Using the ‘Clinical Queries’ feature in PubMed, you can restrict retrieval to articles that are most likely to asnwer your clinical question. This specialized search is intended for clinicians and has built-in search “filters” based largely upon Haynes RB et al. Four study categories–therapy, diagnosis, etiology, prognosis–are provided, and you may indicate whether you wish your search to be more sensitive (i.e., include most relevant articles but probably including some less relevant ones) or more specific (i.e. including mostly relevant articles but probably omit a few). PubMed is updated continuously as information is received from the publishers.

Resources for Practicing Evidence-Based Medicine

This site specializes in pediatric critical care (intensive care) medicine. It teaches the user how to use evidence-based medicine (e.g. how to critically appraise medical literature, how to use and calculate relevant statistics and how to use systematic reviews). The site also contains links to websites providing CATs, evidence-based medicine groups, databases/directories, journal clubs as well as teaching resources.

SumSearch (formerly SmartSearch)

SumSearch is a ‘meta-searching service’ that searches the following resources:

  1. Textbook. The default textbook to search is the Merck Manual.
  2. MEDLINE for review articles and editorials from high quality, general journals that have full texts available.
  3. National Guideline Clearinghouse from the Agency for Health Care Policy and Research (AHCPR)
  4. Database of Abstract of Reviews of Effectiveness (DARE)
  5. MEDLINE for original research.

Depending of the focus requested SUMSearch will search PubMed with the highest sensitivity filters developed by Haynes et al. SUMSearch will also do focused searches depending on the type of information requested. For example, if the question being searched is one about the physical examination, SUMSearch will search the database Bedside Diagnosis.

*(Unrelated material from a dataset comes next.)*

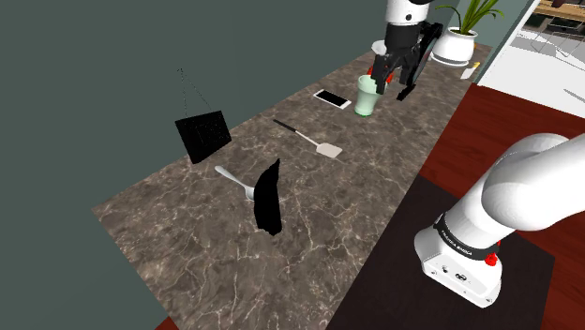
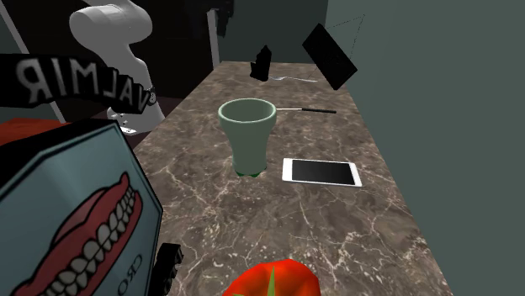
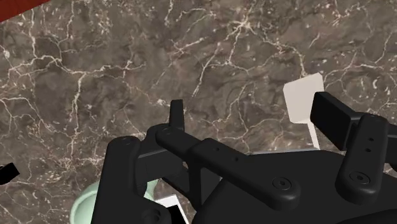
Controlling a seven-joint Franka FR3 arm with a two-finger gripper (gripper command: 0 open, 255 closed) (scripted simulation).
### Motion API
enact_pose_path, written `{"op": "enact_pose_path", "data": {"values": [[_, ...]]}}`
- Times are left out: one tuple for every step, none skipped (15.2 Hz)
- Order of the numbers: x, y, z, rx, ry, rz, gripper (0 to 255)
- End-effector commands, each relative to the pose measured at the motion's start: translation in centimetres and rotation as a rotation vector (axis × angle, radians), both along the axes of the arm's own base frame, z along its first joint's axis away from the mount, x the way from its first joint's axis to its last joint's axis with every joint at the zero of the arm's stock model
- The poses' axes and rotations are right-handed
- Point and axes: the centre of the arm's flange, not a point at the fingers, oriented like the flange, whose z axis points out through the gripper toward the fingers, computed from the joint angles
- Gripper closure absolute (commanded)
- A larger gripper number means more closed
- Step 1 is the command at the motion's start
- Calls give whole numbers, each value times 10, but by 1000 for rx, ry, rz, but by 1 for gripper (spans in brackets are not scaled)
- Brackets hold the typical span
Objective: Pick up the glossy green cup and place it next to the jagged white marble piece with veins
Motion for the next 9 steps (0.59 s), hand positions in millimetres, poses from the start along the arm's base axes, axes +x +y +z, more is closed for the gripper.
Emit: {"op": "enact_pose_path", "data": {"values": [[19,-16,-10,-7,-10,-15,0],[28,-23,-15,-10,-14,-22,0],[37,-30,-19,-13,-18,-30,0],[47,-37,-24,-16,-23,-37,0],[56,-44,-28,-19,-27,-45,0],[65,-52,-33,-22,-31,-52,0],[74,-59,-37,-26,-35,-59,0],[83,-67,-42,-29,-39,-67,0],[92,-74,-46,-32,-44,-74,0]]}}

SUMSearch is easy to use and when the information is retrieved it is sorted by where it was found. For example, it mentions that for broad discussion the information found in the Merck Manual might be useful but it may not be as up-to-date as original published articles located using MEDLINE. It does not provide any information on the search filters it uses.

Trip Database

The TRIP Database searches over 75 sites of high-quality medical information. The TRIP Database gives you direct, hyperlinked access to the largest collection of ‘evidence-based’ material on the web as well as articles from premier on-line journals such as the BMJ, JAMA, NEJM etc.